We're All Americans Now
From "dead, white, male" statues to McDonald's in Moscow to the privilège exorbitant... why the American project matters to us all
Unknown to those born in the United States, there exists a curious momentum in America apparent only to her visitors. In the widened eyes of these newcomers, the country appears to be hurtling forward in time at blistering, maniacal pace, her citizens unconsciously bound to a collective destiny of grand, mythological proportions, a mishmash of waiters and engineers and hookers and playwrights and teachers, of slick and desperate criminals and orange-hued T.V. evangelists, of frat boys and southern belles and Marlborough men and block-jawed G.I.s, of cowboys and surfers and poets and junkies, all marching arm in arm along a great concrete road that hasn’t quite set.
~ From Morris, Alive - A novel by Joel Bowman
“It’s still the greatest show on earth,” a friend explained to me, describing his fond attachment to the ground beneath his feet. “Whatever its faults, and there are many, there’s nothing else quite like it. The greatest [expletive] show on earth.”

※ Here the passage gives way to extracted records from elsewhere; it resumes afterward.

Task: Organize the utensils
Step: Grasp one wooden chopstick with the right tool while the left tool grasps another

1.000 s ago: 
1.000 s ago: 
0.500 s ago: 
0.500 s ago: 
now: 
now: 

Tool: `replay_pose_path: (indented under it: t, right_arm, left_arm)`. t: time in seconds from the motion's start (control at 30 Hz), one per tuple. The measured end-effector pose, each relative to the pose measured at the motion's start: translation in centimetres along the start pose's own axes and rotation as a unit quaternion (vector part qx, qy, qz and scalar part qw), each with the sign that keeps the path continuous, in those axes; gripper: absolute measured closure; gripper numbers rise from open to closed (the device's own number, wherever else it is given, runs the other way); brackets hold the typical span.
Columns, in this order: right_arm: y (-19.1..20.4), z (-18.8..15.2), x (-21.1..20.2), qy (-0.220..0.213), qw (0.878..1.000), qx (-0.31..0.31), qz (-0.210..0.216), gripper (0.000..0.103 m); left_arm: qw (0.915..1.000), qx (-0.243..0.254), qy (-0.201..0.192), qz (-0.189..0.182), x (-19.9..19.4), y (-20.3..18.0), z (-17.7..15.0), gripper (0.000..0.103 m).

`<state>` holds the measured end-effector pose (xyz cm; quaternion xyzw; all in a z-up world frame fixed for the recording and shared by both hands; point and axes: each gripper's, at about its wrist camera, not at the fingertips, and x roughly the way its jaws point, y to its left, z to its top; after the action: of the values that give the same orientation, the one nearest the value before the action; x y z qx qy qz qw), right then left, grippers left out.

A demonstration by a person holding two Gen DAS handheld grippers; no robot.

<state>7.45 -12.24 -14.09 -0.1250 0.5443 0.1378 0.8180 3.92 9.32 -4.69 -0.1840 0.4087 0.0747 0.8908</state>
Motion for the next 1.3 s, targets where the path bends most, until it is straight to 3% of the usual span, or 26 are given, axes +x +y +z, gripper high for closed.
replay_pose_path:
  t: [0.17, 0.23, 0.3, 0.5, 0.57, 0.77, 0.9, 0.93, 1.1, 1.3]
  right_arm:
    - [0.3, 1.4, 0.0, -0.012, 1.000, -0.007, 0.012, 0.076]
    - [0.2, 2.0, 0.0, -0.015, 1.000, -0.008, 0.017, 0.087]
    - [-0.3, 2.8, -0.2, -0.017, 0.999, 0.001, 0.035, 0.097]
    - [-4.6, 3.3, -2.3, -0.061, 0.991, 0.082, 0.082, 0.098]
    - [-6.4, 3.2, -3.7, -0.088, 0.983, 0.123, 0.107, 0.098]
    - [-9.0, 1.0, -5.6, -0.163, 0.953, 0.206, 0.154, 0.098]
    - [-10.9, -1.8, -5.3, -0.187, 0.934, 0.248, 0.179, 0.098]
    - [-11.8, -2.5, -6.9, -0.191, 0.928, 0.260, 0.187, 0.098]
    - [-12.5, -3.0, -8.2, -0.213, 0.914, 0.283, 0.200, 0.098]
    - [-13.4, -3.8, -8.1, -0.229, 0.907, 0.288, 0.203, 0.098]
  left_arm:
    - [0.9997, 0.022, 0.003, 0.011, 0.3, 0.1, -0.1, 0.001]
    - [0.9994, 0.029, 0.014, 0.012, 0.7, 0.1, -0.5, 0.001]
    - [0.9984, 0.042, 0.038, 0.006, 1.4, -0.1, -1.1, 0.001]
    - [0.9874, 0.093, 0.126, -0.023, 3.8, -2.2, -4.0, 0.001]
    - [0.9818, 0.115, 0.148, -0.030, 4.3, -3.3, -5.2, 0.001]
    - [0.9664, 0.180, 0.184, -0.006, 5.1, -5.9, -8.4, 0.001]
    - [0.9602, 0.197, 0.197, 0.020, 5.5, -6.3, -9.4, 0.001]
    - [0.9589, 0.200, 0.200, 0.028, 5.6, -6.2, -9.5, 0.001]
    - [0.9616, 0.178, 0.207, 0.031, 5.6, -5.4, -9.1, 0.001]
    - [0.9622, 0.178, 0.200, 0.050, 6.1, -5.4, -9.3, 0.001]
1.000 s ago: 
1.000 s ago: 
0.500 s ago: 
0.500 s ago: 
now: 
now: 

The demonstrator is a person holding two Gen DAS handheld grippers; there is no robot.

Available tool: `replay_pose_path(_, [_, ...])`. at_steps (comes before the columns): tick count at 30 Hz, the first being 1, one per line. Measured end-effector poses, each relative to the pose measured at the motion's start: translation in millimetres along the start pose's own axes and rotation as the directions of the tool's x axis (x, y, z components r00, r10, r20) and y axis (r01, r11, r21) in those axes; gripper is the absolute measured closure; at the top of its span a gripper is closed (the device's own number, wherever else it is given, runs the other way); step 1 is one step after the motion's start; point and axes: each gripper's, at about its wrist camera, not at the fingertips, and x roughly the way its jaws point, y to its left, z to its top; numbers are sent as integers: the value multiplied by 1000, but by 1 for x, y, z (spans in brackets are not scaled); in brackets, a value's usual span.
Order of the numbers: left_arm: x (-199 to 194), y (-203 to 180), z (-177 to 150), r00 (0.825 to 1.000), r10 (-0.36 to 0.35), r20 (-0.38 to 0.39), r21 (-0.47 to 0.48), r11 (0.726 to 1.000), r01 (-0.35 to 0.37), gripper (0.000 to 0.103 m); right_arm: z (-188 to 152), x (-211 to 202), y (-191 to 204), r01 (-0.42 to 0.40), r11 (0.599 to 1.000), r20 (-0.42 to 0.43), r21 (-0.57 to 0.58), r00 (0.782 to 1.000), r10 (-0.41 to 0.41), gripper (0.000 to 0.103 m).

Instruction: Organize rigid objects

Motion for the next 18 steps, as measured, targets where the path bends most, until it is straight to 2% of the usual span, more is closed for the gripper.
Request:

That my enthusiastic interlocutor is a well known movie director and actor, and that the ground beneath his feet is composed mostly of Venice Beach sand and the lapping Pacific tide, only underscores his point. Like Hollywood itself, as seen on the glimmering silver screen, the “Idea of America” is part mythology, part super-sized reality.... its setting, part period drama, part futuristic sci-fi... its protagonist, part supervillain, part superhero.
Paradoxical and unique, this “Idea,” boldly written - nay, declared - into existence, in 1776, concerns both notions of individual sovereignty and collective destiny, the multitude and the singular, e pluribus unum. And unlike other, comparatively modest experiments concurrently underway around the world, say, east of the Urals or south of the Himalayas, west of the Nile or north of the Mekong, this particular enterprise in human action concerns both citizens “at home” and “aliens” abroad, and to an extent so as to make even the most aspirational empires on history’s grand stage tremble, cower, wince and cringe.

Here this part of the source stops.